*TASK OBJECTIVE*
Two lines below mark the span: the one containing "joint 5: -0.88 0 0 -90" and the one containing "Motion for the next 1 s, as". Set down both, plus every line between, exactly as they stand, and nothing else.

*INPUT DATA*
=== Begin Enclosure ===
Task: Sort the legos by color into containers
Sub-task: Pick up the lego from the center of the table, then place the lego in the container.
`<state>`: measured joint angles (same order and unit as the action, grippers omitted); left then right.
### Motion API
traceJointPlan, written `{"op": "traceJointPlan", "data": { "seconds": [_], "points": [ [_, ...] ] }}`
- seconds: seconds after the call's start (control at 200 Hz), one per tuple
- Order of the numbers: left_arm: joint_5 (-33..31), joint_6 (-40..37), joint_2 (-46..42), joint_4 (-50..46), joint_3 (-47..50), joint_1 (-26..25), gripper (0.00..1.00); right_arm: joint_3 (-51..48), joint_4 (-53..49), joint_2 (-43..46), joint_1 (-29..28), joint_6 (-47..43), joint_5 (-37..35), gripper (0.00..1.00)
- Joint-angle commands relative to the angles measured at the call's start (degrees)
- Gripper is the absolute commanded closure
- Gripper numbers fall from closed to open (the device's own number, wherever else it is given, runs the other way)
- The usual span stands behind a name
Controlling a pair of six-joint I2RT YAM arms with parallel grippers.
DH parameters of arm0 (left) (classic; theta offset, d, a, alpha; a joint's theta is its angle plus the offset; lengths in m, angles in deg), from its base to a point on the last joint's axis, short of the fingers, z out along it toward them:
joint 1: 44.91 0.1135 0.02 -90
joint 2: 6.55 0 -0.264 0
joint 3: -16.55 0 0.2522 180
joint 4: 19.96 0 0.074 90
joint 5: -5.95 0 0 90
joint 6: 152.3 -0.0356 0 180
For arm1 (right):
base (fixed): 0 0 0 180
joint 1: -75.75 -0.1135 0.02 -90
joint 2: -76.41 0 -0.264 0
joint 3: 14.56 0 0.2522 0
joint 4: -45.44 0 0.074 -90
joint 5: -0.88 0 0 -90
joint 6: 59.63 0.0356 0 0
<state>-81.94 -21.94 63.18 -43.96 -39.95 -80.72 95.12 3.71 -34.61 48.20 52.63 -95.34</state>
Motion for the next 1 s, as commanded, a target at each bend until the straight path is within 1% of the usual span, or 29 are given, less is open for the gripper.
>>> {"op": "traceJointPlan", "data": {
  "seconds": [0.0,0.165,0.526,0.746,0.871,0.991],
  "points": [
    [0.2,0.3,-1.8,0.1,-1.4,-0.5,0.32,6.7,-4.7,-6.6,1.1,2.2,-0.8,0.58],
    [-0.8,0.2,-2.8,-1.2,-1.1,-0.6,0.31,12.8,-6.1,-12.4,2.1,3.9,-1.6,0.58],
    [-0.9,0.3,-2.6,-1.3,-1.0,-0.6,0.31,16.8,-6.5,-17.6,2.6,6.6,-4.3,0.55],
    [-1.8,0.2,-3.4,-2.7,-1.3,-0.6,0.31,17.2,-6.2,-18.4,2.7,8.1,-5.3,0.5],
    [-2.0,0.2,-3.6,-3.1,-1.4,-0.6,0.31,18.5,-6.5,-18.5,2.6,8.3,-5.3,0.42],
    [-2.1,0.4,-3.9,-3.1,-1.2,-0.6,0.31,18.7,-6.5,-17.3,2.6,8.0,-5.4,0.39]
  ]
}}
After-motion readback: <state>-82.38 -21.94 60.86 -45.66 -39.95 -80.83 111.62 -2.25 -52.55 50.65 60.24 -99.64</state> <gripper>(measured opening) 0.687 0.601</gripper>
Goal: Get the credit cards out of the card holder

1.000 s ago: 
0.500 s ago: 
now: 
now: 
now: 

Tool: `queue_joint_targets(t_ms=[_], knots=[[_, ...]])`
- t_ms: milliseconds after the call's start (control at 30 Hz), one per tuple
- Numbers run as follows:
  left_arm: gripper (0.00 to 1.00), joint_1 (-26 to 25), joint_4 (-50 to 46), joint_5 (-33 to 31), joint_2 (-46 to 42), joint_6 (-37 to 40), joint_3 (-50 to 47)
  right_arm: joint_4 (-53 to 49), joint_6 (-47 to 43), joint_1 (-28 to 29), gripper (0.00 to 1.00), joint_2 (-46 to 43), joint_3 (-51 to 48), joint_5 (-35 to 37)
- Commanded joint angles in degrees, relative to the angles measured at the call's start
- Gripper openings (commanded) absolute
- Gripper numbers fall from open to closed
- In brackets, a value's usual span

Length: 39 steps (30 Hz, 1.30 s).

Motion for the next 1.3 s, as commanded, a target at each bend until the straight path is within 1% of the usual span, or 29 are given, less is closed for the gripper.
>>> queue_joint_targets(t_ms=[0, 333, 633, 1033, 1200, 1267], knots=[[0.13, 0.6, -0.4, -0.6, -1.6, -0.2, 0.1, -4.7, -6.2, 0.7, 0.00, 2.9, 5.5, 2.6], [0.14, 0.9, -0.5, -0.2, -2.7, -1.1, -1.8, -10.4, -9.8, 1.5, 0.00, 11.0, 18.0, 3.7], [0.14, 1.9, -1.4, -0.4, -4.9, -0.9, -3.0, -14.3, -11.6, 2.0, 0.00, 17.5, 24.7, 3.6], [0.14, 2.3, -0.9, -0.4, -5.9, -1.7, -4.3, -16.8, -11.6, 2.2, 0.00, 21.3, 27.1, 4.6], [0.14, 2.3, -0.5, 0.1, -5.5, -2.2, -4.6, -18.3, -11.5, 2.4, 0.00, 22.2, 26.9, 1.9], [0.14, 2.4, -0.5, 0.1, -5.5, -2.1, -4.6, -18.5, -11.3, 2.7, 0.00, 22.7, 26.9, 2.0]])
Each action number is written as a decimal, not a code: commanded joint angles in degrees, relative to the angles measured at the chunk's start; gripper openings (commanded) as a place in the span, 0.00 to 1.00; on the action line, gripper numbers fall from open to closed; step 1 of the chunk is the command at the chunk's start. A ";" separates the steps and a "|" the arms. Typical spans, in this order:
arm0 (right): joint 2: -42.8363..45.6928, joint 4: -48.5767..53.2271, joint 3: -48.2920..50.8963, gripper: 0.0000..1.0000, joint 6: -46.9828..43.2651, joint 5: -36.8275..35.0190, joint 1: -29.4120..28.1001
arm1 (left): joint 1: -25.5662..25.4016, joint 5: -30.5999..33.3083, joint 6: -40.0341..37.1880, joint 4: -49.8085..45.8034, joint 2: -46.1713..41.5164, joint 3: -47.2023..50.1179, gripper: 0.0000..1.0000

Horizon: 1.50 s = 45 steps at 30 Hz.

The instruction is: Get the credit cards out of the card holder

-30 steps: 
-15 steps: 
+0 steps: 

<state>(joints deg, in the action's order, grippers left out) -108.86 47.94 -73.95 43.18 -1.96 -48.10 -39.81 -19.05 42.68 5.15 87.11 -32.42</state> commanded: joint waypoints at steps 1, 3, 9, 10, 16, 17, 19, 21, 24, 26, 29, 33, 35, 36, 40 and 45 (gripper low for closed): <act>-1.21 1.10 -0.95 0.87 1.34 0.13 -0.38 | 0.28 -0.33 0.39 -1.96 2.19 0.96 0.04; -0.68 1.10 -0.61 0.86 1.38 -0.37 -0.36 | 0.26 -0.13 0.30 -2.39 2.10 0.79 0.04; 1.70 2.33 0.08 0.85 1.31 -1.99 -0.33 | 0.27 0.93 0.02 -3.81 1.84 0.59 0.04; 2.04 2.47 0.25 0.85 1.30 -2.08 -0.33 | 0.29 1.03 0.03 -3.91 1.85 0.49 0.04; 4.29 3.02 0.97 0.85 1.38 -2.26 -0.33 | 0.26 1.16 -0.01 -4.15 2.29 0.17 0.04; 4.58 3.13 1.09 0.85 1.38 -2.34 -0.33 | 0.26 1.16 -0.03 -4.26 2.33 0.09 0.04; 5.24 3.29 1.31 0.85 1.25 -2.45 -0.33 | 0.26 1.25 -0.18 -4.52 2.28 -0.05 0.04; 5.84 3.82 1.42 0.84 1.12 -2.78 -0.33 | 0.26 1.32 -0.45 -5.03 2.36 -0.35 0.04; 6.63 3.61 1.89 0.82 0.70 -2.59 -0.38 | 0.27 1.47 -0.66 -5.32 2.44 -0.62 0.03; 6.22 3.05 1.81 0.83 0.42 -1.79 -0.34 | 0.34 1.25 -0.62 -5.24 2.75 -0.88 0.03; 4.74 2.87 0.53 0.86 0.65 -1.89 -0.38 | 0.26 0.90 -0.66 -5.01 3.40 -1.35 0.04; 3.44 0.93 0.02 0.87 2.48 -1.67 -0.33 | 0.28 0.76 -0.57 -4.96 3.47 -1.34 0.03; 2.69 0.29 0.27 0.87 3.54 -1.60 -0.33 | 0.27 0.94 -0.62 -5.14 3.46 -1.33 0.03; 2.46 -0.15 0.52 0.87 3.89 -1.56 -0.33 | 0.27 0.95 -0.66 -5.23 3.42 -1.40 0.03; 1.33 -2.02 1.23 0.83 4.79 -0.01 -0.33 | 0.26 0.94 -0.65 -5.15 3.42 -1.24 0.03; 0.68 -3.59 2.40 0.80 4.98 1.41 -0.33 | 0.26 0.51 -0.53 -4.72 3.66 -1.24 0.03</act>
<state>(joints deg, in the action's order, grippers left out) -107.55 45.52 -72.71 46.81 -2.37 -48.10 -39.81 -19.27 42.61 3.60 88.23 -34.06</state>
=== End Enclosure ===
*RESULT*
joint 5: -0.88 0 0 -90
joint 6: 59.63 0.0356 0 0
<state>-81.94 -21.94 63.18 -43.96 -39.95 -80.72 95.12 3.71 -34.61 48.20 52.63 -95.34</state>
Motion for the next 1 s, as commanded, a target at each bend until the straight path is within 1% of the usual span, or 29 are given, less is open for the gripper.

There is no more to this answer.